Is Cable Internet Access Really Right for Your Business?
- Aug 26, 2013
- By Fusion Marketing
Cable operators can make their Internet services seem like an ideal choice for any business. But cable Internet services can fall short of meeting many business networking needs. To make sure you’re choosing the right Internet service for your business, ask your cable provider three important questions.
1. Will the actual service speed be enough for our business?
Cable customers share bandwidth. The actual speed cable delivers at any moment depends on the current traffic load based on how much bandwidth is used by businesses nearby. During peak usage hours, you could experience noticeably slower performance for your applications. Check the cable provider’s fine print. It likely says that service speeds will only be “up to” the promised bandwidth. Will your people be as productive working with a sometimes-fast Internet service?
2. Do you guarantee service availability and quality?
First, let’s consider availability. Cable networks were built to deliver residential TV service—something that’s relatively painless to live without if there’s a service disruption. For a business, though, a network outage can result in lost revenue, lower productivity, and reduced customer satisfaction. Conversely, access providers that serve businesses typically promise 99.99% uptime or greater over T1 or Ethernet.
Second, access services also vary in terms of quality of service. Cable service is prone to latency issues, which equate to performance issues for applications such as voice calls and video streaming. That’s because cable providers do not support Class of Service (CoS), which means voice calls and video streams are given the same priority as any other user data on the shared cable service. A true business-class service comes with SLAs that cover the quality of service including performance factors such as packet delivery rates, round-trip delay, and installation timeframe. Providers of business-class services often back those promises with built-in financial penalties if the actual performance does not meet the levels promised. In most cases, cable providers do not offer a “best-effort” SLA, if they even offer service level agreements at all. Consider whether you can entrust your connection with customers and your business continuity to a service that may not measure up if it’s available at all.

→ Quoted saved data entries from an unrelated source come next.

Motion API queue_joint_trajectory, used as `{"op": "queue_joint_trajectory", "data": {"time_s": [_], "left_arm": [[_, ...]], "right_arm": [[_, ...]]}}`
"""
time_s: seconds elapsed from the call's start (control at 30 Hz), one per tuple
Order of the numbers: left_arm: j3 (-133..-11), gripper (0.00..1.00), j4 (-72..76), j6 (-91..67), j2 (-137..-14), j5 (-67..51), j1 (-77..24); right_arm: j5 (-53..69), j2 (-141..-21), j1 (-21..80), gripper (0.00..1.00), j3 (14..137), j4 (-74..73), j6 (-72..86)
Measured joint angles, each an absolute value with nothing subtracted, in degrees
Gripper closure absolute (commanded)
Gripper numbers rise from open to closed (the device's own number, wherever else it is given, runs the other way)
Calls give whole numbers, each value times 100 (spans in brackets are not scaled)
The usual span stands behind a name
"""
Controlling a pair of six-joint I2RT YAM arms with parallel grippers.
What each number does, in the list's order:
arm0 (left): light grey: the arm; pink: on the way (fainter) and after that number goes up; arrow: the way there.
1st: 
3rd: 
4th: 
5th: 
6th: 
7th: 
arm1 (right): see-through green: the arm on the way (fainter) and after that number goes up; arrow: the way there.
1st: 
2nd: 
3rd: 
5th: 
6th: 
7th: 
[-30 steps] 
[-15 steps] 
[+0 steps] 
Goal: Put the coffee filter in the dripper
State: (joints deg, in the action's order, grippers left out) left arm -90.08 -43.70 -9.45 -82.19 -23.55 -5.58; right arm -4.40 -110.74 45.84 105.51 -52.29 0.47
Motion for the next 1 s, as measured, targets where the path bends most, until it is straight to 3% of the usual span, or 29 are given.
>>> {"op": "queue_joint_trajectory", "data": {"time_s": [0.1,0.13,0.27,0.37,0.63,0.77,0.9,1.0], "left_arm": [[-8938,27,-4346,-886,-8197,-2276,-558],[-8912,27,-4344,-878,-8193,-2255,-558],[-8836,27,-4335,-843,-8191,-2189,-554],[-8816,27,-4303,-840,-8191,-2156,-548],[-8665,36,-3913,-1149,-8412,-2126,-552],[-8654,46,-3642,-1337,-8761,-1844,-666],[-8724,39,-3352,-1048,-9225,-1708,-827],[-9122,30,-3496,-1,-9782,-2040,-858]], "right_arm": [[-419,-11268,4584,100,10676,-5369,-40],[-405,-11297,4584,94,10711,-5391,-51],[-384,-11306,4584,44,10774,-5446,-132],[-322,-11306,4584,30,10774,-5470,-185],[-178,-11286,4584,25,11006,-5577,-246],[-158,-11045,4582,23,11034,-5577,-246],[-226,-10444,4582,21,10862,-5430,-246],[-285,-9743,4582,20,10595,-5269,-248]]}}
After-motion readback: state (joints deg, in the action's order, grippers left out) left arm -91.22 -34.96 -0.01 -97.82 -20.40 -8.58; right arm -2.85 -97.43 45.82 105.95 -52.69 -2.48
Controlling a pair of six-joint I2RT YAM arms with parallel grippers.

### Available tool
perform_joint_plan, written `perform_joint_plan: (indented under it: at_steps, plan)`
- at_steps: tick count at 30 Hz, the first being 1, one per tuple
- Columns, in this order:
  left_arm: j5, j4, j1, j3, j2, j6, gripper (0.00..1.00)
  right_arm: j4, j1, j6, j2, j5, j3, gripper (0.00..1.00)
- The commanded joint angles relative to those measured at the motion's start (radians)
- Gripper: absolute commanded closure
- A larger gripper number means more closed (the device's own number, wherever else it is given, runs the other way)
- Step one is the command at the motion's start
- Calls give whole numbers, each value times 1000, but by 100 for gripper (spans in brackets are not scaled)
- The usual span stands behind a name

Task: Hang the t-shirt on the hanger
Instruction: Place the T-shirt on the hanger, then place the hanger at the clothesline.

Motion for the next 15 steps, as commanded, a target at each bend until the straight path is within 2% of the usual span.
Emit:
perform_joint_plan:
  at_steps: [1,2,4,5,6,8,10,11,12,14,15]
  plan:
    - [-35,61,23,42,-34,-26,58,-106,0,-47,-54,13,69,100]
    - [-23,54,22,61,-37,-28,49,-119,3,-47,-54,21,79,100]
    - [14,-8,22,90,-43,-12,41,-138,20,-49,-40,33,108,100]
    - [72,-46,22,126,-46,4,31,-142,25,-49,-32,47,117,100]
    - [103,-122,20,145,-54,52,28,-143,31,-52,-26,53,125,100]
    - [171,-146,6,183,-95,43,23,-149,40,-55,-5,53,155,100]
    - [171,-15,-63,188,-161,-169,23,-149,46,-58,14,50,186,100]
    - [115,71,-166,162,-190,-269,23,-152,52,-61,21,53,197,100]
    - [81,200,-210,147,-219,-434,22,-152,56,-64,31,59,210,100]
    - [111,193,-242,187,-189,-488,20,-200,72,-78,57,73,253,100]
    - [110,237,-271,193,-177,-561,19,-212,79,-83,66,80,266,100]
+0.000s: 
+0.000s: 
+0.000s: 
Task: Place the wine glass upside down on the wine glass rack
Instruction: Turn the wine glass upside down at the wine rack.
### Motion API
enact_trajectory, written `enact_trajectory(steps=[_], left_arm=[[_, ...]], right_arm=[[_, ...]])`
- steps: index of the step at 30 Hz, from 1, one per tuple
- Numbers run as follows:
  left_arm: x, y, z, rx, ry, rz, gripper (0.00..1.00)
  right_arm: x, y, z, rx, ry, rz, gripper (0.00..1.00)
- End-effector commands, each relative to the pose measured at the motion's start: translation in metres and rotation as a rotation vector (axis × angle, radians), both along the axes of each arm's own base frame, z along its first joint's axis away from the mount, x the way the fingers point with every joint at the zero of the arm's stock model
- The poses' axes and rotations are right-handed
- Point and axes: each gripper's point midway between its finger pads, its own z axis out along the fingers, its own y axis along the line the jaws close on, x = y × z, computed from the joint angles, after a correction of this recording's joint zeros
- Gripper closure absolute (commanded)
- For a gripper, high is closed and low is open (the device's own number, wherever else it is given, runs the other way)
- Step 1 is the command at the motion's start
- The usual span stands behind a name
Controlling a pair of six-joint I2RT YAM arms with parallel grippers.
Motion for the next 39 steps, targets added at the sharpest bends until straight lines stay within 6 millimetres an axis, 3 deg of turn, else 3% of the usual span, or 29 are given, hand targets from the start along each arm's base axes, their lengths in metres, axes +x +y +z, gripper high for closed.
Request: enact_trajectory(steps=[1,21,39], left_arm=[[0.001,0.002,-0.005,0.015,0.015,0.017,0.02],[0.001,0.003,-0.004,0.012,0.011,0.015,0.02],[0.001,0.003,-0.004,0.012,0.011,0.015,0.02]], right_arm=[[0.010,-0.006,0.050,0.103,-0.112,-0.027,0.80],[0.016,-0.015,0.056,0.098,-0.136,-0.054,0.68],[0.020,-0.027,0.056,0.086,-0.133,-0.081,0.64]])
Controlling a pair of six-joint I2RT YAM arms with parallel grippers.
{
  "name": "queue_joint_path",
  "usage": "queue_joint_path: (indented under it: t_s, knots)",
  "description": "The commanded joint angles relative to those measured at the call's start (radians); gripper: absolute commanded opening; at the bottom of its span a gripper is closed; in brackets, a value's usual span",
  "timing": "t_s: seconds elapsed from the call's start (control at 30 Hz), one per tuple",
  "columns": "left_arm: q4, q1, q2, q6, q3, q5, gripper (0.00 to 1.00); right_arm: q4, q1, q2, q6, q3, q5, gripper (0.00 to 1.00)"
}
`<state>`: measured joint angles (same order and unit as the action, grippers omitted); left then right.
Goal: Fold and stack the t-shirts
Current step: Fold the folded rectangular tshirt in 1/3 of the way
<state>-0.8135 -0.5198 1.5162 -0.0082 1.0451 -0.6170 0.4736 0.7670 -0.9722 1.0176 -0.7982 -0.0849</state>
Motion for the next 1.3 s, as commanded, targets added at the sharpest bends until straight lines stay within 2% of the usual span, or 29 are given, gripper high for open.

3. Will network security be a DIY project?
With a cable service, you’ll need to implement and maintain your own data security tools. This is a demanding task, and many SMBs don’t have the in-house skills or budget to implement and maintain a rock-solid security strategy, risking customer trust, financial loss, or worse.
Consider Business-Class Alternatives to Cable
A cable provider’s answers to these three questions may surprise and disappoint you. Fortunately, other high-speed Internet access services — including T1 and Business Ethernet—offer performance, reliability, and security that are truly business class.
Fusion offers a wealth of business-class Internet access options at varying speeds and price points, which means you’ll find a solution that truly is ideal for your business.
In July of this year, we released a truly business-class alternative to cable: our asymmetrical Business Ethernet service. While similar to cable by delivering low-cost, asymmetrical bandwidth, Fusion’s new Ethernet services offer several key business-class advantages over cable.
Unlike cable, asymmetrical Ethernet offers dedicated versus shared bandwidth and is built on a business-class platform engineered for Quality of Service (QoS) to support performance-critical applications like voice and video. It’s part of Fusion’s nationwide, business-class IP network infrastructure. And it’s just one of our many business-ready Internet access services that include a variety of technologies and speeds at affordable price points—all with business-class service level agreements.
Fusion’s asymmetrical Business Ethernet service is a superior alternative to cable for businesses with locations or remote users that have greater downstream than upstream bandwidth demands. It provides low-cost connectivity options to meet bandwidth needs without overspending. And, it is delivered over an infrastructure that is built to meet the highly demanding needs of businesses.